Hanefi mezhebinde alimlerin sultanı lakabıyla anılan Molla Aliyyu’l-Kârî de şöyle demiştir: “Yine bunun gibi büyük imamımız Ebû Hanîfe el, göz, yüz ve benzeri ilâhî sıfatlarla ilgili gelen müteşâbih âyet ve hadisleri de bu şekilde alıp kabul etmiştir. Buna göre bütün (ilâhî) sıfatların anlamları bilinmekte, keyfiyeti ise akıl ile bilinememektedir.” Mirkâtü’l-Mefâtîh Şerhu Mişkâti’l-Mesâbîh (el-Mektebetü’l-İmdâdiyye baskısı 8/251)
Şimdi burada itirazcılara şu soruyu yöneltsek, İmâm-ı Â’zam Ebû Hanîfe hazretleri Allah-u Teâlâ’nın arşının üzerinde olduğunu söylemekle hâşâ O’nun arşına oturduğunu mu söylemiş olmaktadır?! Yoksa o, yine Allah-u Teâlâ’nın el, göz, yüz ve benzeri ilâhî sıfatlarını anlamları ile birlikte ispat etmekle, kendilerinin tabiri ile, mücessimeden mi olmaktadır?!

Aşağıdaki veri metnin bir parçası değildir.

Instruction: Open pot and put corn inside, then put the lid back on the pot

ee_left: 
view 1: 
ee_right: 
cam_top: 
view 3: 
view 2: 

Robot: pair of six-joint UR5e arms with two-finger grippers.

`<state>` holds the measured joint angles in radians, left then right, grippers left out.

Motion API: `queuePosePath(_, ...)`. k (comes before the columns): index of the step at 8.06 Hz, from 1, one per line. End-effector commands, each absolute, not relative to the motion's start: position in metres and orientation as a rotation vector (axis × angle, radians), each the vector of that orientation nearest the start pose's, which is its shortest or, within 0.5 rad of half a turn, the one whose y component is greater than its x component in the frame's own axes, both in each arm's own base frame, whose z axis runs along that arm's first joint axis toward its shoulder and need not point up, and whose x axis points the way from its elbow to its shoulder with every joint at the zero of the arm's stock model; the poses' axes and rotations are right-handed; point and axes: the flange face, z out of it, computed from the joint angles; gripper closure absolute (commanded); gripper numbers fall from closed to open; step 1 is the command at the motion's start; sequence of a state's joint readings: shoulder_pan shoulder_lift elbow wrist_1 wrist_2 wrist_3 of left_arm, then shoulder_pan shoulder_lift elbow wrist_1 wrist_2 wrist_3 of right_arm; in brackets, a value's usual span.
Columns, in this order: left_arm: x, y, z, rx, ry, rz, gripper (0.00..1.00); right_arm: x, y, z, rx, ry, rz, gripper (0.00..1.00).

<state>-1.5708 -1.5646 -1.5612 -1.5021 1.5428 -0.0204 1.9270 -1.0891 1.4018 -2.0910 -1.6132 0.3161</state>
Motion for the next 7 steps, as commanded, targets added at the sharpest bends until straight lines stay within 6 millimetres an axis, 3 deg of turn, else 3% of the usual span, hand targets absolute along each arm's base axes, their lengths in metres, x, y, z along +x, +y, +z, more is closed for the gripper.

Kaynaklara ne kadar yabancı olduklarını sergilemesi bakımından Şeyh Abdülkadir el-Geylânî’nin şu sözlerini de vermeyi uygun görüyoruz. “Allah, yükseklik yönünde (yukarı tarafta) arşına istivâ edendir, mülkü kapsayandır. İlmi, eşyayı (çepeçevre) kuşatandır: “O’na ancak güzel söz yükselir (çıkar). Onu da sâlih amel yükseltir” (Fâtır, 10), “Allah, gökten yere (kadar) her işi (yaratma işini) düzenleyip yönetir. Sonra (bütün bu işler) sizin sayageldiklerinize göre bin yıl tutan bir günde O’na çıkar” (Secde, 5). Allah’ı her yerde olmakla nitelemek câiz değildir. Aksine Allah; gökte, arşa istivâ etmiştir, denmesi gerekir. Nitekim Allah-u Teâlâ şöyle buyurmuştur: “Rahmân arşa istivâ etti.” (Tâhâ, 5)... İstivâ sıfatını herhangi bir te’vîle kaçmaksızın (olduğu gibi) kullanmak gerekir. Öyle ki bu istivâ, arşa yapılan zât istivâsıdır. Ne Mücessime ve Kerrâmiyye’nin dediği gibi (arşın üzerine) oturmak ve (onunla doğrudan) temas etmek yâni (ona doğrudan) değmek anlamındadır, ne Eş’ariyye’nin dediği gibi kadrinin ve sıfatlarının yüceliği ve yüksekliği anlamındadır ne de Mu’tezile’nin dediği gibi (arşı) istilâ etmek ve (ona) galebe çalmak anlamındadır. Çünkü Kur’ân ve Sünnet nasları, istivâ sözüyle bunları kastetmemiştir. Aksine onlardan aktarılan istivâ sıfâtının doğrudan kendi anlamına hamledilmesidir. Peygamber sallallâhu aleyhi ve sellem’in eşi Ümmü Seleme radiyallâhu anhâ’nın Allah’ın “Rahmân arşa istivâ etti” buyruğu hakkında şöyle dediği rivâyet edilmiştir: ‘İstivânın niteliği akıl ile bilinemez. (Anlamı ise) bir bilinmez değildir. Ona inanmak gerekli (farz), onu inkar etmek ise küfürdür’... O’nun niteliği bilinmeksizin Arş’ın üzerinde olması Allah’ın her peygambere indirdiği her kitapta söylenegelmiştir.” Abdülkadir el-Geylânî, el-Günye (s. 56). Ayrıca bk. Zehebî, el-Uluvv (Muhtasar, sh: 284, No: 348).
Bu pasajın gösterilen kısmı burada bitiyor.